Just-In-Time Production — When businesses don’t have accurate information about market conditions and product tastes, they are, in essence flying blind in determining the amount of production they need. In the old days, a business could only guess how much inventory to produce in anticipating future demand. Guessing wrong could lead to huge surpluses or deficits of inventory, forcing businesses to make drastic changes to correct. These days, businesses don’t need to guess. Improved sales forecasting and inventory management allows businesses to dial in the amount of production they need.
So why is it important to understand the Great Moderation? I would argue that it is hugely important to consider the economy through the lens of this theory if one wants to understand and respond appropriately. Unfortunately, many market observers fail to grasp the implications of the Great Moderation.
Debt and the Money Supply
Let’s understand why by looking at the current state of things.
Many observers have become alarmed at the multiple-fold increase in debt and money supply in the financial system. Governments, businesses and consumers have all greatly increased their level of borrowing relative to income in recent years.
The alarm would be understandable if you think like Ray Dalio — one thinks in terms of boom and bust cycles. The fear is that, when the economy turns south, the amount of debt in the system would not be re-payable leading to a cascade of defaults and a contraction of the economy.
This is what we witnessed in the Great Recession of 2008.
The counter to this argument is that lower volatility allows us to normalize the idea of huge debt loads. The more stable your future cash flows are, the more debt you can take on.
Here’s an analogy: when road conditions are treacherous, one must reduce the speed of driving so as not to lose control of the vehicle and cause an accident. However, when conditions are clear, with no obstacles, twists or turns in the way, the vehicle can travel at maximum speed with little risk.
So it is with debt.
Debt holders have been loading up, because there is a sense that the risk of a sharp contraction is very low. The market knows this and acts accordingly. Despite the massive debt loads, the return premium required to invest in risky assets has remained compressed.
If one accepts the Great Moderation theory, then what can we expect to see in the future? My thoughts:
Instead of sharp contractions followed by huge booms, we will see slowdowns followed by low/moderate rates of growth. We may never see a technical recession again (defined as two consecutive quarters of negative economic growth).

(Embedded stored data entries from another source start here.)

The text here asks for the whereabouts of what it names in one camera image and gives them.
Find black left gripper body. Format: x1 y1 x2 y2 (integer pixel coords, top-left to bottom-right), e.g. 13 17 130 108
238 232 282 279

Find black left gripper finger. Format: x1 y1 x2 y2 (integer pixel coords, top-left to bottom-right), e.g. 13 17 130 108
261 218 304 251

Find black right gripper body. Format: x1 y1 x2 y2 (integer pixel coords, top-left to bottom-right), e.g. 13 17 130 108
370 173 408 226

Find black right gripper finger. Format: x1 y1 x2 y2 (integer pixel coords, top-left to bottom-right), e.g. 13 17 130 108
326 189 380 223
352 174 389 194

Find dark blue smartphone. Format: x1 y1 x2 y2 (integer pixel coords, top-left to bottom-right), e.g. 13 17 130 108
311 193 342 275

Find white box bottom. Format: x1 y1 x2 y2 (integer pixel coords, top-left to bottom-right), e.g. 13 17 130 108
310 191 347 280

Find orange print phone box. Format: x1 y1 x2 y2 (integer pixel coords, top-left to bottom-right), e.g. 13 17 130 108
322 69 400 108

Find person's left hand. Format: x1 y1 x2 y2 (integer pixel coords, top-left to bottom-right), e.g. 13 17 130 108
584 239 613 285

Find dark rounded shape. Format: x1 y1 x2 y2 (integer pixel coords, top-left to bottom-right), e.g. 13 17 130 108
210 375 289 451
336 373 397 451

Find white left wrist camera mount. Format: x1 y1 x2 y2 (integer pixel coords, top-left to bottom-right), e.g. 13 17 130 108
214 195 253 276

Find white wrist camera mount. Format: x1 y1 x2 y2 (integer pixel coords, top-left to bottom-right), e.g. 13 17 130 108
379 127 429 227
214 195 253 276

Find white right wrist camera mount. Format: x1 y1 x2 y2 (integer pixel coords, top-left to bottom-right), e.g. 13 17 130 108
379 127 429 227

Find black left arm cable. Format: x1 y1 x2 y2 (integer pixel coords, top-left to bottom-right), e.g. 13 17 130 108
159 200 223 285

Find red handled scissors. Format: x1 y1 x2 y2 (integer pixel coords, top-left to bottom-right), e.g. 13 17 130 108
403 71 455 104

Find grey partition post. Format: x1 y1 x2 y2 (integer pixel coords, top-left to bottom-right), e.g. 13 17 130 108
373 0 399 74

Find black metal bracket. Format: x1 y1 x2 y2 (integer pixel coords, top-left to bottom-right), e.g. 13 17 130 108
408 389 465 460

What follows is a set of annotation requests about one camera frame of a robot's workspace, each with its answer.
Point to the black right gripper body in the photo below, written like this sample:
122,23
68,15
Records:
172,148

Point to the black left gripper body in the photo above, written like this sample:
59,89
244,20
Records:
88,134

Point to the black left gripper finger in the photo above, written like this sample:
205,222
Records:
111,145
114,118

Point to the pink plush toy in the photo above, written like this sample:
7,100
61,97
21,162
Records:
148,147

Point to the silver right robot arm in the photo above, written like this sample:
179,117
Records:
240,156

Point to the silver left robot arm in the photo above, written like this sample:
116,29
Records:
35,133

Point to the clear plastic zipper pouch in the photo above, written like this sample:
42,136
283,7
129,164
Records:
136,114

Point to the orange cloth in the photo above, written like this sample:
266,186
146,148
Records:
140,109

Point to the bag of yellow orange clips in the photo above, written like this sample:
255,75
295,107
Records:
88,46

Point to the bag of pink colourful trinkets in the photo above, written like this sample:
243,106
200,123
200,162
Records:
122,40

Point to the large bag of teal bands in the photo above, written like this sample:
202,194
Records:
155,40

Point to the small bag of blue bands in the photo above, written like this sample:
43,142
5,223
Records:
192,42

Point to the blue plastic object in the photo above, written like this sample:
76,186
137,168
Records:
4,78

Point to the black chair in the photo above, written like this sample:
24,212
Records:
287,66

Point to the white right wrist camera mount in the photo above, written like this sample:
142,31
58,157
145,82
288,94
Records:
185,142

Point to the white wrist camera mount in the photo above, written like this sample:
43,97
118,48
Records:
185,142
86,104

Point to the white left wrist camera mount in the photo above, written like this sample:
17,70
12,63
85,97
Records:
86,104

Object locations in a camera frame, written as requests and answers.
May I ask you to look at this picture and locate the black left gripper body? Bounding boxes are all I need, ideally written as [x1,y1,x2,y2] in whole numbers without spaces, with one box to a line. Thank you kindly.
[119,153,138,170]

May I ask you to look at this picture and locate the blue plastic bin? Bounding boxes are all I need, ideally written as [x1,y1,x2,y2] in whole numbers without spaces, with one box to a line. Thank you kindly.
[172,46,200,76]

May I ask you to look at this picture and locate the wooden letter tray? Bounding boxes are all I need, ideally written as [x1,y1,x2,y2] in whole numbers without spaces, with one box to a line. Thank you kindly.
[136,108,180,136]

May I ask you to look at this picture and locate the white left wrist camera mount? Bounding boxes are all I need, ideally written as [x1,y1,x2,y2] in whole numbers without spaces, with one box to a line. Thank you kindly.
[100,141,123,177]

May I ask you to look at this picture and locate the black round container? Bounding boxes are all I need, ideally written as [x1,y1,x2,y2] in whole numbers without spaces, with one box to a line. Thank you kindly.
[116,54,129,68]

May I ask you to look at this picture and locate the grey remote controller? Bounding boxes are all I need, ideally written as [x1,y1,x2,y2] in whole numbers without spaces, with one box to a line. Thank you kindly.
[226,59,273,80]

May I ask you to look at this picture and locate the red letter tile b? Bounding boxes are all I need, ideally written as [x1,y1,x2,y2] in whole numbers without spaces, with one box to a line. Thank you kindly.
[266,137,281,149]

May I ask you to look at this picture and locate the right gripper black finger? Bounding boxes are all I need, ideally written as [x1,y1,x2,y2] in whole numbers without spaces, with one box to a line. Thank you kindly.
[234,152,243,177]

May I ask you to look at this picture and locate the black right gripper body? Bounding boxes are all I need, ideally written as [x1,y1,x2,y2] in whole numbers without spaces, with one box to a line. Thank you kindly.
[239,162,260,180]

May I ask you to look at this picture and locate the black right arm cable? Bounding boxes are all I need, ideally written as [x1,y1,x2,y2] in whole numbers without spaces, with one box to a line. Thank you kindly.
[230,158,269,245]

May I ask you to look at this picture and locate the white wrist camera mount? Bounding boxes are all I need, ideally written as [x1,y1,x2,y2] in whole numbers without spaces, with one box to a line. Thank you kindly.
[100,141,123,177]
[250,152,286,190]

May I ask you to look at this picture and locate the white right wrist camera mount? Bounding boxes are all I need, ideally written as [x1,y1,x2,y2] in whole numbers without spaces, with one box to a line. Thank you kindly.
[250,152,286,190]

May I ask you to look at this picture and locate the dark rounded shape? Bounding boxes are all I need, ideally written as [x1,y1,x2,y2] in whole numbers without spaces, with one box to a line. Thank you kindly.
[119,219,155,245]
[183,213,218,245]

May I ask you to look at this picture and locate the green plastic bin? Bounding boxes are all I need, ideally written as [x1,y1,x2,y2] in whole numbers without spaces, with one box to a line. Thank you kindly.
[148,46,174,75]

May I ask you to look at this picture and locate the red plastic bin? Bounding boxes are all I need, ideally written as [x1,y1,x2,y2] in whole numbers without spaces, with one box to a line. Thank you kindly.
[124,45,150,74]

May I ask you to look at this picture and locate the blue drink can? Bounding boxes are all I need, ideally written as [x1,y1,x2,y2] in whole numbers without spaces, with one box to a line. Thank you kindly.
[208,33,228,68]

Monetary policy will become less effective. Already we see that despite the huge amount of liquidity in the system, central banks have been ineffective at stoking inflation and faster growth.
Structural changes (exponential technology, zero marginal cost energy, 4th Industrial Revolution) will create value that is not captured by traditional measures of economic growth. So the slowdown periods may actually be masking what is a time of huge value creation.
Risk premia will continue to compress. With less volatility comes less risk, and with less risk comes less reward. The market will continue to bid up investment assets to the point where payback periods will stretch towards … infinity and beyond.
So, where does this leave us?
There’s quite a lot of uncertainty in the global markets right now and I’d be quite bold to claim I know where it is headed exactly.
What I do know is that the market is both cyclical and unpredictable.
Great Moderation theory is an interesting lens with which to view our current circumstance and see opportunities where others may not.
No matter what, we can be certain that the times ahead are uncertain, and also very exciting.